WHAT THIS TASK INVOLVES
Everything from the first line of the records below through the line containing "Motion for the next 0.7" is to be retyped exactly; leave out the rest.

TASK DATA
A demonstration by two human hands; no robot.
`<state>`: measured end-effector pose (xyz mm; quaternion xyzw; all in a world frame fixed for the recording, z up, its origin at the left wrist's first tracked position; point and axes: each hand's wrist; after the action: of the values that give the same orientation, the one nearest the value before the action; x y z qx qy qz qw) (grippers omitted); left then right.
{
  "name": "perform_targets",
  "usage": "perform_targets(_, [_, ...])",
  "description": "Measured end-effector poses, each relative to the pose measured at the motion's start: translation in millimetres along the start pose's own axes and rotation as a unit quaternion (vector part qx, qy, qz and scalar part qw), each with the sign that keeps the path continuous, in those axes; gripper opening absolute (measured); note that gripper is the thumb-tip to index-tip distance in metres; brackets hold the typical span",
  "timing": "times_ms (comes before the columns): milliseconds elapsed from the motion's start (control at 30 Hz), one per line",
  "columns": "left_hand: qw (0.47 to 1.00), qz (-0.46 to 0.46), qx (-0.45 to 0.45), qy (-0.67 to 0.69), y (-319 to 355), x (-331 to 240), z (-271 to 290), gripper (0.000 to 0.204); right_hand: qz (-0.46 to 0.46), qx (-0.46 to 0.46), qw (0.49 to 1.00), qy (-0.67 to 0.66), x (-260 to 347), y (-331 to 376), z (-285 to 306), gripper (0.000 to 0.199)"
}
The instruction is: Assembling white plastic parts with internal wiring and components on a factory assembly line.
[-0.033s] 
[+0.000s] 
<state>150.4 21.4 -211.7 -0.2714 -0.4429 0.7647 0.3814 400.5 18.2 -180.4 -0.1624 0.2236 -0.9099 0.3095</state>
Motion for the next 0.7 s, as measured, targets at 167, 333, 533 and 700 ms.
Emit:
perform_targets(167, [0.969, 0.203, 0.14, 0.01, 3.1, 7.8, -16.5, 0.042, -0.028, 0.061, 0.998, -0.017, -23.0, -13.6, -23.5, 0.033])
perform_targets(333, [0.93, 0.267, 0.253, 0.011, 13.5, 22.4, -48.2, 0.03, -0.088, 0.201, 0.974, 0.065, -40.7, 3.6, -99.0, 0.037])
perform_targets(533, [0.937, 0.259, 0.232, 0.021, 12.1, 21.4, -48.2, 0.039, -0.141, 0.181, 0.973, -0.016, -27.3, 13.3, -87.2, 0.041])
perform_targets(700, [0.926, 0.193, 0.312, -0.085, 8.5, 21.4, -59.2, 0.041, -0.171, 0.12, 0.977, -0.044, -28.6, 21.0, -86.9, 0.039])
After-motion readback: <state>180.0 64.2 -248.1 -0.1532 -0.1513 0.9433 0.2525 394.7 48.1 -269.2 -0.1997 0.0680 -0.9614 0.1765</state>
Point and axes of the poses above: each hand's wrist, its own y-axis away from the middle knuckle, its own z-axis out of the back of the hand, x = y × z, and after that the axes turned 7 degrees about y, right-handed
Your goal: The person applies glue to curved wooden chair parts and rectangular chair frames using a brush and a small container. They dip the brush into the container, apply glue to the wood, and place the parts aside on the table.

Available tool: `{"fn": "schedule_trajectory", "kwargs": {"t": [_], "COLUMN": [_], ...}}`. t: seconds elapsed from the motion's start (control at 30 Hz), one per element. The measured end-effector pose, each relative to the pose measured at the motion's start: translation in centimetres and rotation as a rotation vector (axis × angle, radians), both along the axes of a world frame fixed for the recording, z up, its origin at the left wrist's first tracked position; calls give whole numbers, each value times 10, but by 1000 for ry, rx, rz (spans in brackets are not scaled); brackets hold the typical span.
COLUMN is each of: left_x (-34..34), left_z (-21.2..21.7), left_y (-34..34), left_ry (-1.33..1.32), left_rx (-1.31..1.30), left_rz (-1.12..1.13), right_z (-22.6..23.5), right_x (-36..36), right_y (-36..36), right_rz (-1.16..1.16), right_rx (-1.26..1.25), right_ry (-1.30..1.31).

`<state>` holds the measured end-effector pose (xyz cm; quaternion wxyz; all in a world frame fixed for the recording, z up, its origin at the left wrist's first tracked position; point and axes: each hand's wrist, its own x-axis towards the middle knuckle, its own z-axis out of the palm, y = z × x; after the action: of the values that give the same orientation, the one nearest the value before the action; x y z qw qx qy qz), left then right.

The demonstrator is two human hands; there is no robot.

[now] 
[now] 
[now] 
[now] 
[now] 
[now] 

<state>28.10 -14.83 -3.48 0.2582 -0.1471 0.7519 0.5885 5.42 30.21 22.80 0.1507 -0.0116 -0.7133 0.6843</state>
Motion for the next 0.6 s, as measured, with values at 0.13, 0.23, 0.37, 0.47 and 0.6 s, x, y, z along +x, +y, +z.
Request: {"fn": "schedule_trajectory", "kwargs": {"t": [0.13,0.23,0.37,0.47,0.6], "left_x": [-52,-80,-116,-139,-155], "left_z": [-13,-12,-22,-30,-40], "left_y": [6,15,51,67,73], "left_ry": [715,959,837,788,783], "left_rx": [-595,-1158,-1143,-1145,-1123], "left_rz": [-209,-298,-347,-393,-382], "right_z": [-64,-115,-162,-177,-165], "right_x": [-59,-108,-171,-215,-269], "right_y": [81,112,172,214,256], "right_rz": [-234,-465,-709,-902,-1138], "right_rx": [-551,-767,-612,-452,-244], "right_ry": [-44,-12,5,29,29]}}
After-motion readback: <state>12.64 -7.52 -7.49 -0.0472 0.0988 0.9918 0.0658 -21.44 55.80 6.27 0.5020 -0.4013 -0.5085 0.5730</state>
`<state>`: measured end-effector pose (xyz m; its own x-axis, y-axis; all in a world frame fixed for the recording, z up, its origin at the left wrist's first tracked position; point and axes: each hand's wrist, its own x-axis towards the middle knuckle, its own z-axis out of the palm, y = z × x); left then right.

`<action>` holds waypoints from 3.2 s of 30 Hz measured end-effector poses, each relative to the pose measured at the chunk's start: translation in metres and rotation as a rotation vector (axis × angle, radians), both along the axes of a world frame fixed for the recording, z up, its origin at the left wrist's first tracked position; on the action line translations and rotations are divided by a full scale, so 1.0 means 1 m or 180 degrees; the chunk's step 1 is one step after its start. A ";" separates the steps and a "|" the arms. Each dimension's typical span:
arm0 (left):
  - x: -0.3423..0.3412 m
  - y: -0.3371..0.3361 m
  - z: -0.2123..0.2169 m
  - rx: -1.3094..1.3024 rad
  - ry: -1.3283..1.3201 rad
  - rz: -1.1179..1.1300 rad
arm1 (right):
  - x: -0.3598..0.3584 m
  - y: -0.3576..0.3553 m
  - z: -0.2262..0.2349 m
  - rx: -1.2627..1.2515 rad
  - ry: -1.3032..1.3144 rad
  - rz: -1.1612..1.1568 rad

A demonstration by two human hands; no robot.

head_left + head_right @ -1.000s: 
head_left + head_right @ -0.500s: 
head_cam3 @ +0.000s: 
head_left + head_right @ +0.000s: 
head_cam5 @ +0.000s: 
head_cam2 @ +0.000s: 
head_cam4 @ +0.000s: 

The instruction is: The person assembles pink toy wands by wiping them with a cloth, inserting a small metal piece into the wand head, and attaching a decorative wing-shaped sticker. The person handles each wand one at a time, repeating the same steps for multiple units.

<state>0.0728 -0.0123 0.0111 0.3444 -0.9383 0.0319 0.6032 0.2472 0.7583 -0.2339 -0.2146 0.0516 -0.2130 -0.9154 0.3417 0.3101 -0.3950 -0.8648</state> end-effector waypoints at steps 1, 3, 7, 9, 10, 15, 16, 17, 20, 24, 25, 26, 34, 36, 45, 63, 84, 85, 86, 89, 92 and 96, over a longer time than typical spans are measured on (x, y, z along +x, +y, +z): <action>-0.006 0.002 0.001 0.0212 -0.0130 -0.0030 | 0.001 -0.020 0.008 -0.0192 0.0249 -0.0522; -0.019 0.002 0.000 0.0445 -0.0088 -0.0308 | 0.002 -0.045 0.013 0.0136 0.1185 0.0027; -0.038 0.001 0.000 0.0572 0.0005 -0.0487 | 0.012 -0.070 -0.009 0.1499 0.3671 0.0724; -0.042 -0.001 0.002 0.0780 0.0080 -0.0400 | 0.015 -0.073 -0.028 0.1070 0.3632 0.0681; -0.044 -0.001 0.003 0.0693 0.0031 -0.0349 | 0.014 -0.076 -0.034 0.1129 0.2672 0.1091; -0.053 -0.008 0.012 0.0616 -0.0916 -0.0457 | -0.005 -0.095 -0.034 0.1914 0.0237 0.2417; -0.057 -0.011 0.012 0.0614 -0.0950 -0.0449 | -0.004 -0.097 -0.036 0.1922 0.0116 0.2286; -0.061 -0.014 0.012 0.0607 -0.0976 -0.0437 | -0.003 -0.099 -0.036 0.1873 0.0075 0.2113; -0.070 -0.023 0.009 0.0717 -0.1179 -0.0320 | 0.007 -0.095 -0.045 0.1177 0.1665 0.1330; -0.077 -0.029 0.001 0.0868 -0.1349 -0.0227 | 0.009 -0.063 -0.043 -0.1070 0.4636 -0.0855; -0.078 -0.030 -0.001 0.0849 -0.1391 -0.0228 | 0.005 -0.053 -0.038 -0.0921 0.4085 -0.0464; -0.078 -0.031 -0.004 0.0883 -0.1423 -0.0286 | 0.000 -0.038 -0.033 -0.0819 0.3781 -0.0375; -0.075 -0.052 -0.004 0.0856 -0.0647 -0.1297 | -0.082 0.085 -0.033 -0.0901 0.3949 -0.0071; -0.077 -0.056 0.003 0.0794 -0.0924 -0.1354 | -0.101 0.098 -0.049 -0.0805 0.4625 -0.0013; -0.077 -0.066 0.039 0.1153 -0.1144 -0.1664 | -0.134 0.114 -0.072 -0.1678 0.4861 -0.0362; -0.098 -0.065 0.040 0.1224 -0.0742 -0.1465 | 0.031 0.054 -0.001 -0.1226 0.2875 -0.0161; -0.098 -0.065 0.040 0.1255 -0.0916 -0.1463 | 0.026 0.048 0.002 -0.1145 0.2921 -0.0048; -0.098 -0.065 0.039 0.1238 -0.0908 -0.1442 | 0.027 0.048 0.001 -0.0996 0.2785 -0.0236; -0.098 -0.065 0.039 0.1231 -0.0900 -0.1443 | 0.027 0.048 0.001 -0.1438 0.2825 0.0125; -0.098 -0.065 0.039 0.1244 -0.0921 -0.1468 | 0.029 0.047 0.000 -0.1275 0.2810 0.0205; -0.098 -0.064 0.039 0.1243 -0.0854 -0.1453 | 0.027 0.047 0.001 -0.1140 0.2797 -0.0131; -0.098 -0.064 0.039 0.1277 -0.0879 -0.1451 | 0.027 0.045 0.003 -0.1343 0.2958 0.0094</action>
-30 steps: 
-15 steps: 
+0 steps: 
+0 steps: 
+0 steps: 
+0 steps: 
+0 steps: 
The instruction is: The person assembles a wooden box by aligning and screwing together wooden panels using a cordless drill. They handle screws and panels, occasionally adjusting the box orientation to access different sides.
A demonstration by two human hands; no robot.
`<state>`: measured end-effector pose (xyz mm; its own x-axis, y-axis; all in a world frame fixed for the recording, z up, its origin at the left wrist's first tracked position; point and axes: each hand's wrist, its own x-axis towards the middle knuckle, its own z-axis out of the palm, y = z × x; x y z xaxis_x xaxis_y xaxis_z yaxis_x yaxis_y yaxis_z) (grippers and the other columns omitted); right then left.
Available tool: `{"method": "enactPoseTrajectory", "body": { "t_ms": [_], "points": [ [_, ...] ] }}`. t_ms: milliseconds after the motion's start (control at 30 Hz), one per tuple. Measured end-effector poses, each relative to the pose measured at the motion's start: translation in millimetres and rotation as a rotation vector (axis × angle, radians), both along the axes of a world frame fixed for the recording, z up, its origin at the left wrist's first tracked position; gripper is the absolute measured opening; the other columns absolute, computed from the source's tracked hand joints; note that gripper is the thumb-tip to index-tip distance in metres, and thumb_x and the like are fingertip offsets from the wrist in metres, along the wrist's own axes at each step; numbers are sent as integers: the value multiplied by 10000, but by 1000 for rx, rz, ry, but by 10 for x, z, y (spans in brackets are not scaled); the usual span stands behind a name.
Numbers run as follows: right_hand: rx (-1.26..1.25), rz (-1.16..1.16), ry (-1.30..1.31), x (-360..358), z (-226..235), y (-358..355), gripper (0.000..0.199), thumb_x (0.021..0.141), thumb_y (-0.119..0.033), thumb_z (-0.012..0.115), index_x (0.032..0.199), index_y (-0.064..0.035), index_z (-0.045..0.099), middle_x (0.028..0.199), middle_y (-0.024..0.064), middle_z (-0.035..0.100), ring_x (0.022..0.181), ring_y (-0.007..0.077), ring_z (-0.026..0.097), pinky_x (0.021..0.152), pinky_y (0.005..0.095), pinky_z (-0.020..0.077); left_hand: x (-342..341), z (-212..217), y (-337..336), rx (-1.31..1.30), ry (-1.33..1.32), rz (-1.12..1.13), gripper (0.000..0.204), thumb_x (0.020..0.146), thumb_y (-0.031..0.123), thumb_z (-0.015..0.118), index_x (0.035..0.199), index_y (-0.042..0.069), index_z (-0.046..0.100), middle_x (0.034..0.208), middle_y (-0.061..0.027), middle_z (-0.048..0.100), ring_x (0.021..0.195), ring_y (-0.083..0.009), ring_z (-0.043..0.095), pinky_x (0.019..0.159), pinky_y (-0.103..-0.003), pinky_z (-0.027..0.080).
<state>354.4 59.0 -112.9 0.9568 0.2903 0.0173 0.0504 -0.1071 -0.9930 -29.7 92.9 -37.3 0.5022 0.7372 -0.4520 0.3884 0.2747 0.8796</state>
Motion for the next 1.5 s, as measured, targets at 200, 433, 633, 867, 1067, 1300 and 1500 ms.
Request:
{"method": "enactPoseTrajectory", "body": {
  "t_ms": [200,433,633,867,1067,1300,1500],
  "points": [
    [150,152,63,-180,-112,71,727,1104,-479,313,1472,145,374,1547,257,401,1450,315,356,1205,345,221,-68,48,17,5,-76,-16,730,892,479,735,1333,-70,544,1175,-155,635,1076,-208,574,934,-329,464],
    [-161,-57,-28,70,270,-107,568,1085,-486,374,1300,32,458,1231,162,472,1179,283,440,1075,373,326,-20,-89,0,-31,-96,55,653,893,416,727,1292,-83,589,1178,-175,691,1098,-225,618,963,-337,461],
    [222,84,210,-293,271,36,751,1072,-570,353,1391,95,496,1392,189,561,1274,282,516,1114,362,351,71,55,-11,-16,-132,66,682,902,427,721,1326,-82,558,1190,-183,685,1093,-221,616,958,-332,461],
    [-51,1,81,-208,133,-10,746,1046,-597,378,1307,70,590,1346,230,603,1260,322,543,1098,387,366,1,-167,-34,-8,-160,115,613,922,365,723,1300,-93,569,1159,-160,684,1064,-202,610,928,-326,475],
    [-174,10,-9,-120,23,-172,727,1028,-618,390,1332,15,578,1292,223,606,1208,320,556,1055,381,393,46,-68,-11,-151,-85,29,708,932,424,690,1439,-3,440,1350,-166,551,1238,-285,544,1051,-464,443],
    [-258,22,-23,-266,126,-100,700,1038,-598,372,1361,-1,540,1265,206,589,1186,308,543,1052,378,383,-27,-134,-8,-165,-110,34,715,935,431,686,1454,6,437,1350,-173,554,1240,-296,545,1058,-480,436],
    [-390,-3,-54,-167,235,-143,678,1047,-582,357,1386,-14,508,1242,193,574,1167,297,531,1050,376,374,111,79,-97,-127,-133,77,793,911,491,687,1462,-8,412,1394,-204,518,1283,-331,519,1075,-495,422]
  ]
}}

OUTPUT OF THE EXERCISE
A demonstration by two human hands; no robot.
`<state>`: measured end-effector pose (xyz mm; quaternion xyzw; all in a world frame fixed for the recording, z up, its origin at the left wrist's first tracked position; point and axes: each hand's wrist; after the action: of the values that give the same orientation, the one nearest the value before the action; x y z qx qy qz qw) (grippers omitted); left then right.
{
  "name": "perform_targets",
  "usage": "perform_targets(_, [_, ...])",
  "description": "Measured end-effector poses, each relative to the pose measured at the motion's start: translation in millimetres along the start pose's own axes and rotation as a unit quaternion (vector part qx, qy, qz and scalar part qw), each with the sign that keeps the path continuous, in those axes; gripper opening absolute (measured); note that gripper is the thumb-tip to index-tip distance in metres; brackets hold the typical span",
  "timing": "times_ms (comes before the columns): milliseconds elapsed from the motion's start (control at 30 Hz), one per line",
  "columns": "left_hand: qw (0.47 to 1.00), qz (-0.46 to 0.46), qx (-0.45 to 0.45), qy (-0.67 to 0.69), y (-319 to 355), x (-331 to 240), z (-271 to 290), gripper (0.000 to 0.204); right_hand: qz (-0.46 to 0.46), qx (-0.46 to 0.46), qw (0.49 to 1.00), qy (-0.67 to 0.66), x (-260 to 347), y (-331 to 376), z (-285 to 306), gripper (0.000 to 0.199)"
}
The instruction is: Assembling white plastic parts with internal wiring and components on a factory assembly line.
[-0.033s] 
[+0.000s] 
<state>150.4 21.4 -211.7 -0.2714 -0.4429 0.7647 0.3814 400.5 18.2 -180.4 -0.1624 0.2236 -0.9099 0.3095</state>
Motion for the next 0.7 s, as measured, targets at 167, 333, 533 and 700 ms.

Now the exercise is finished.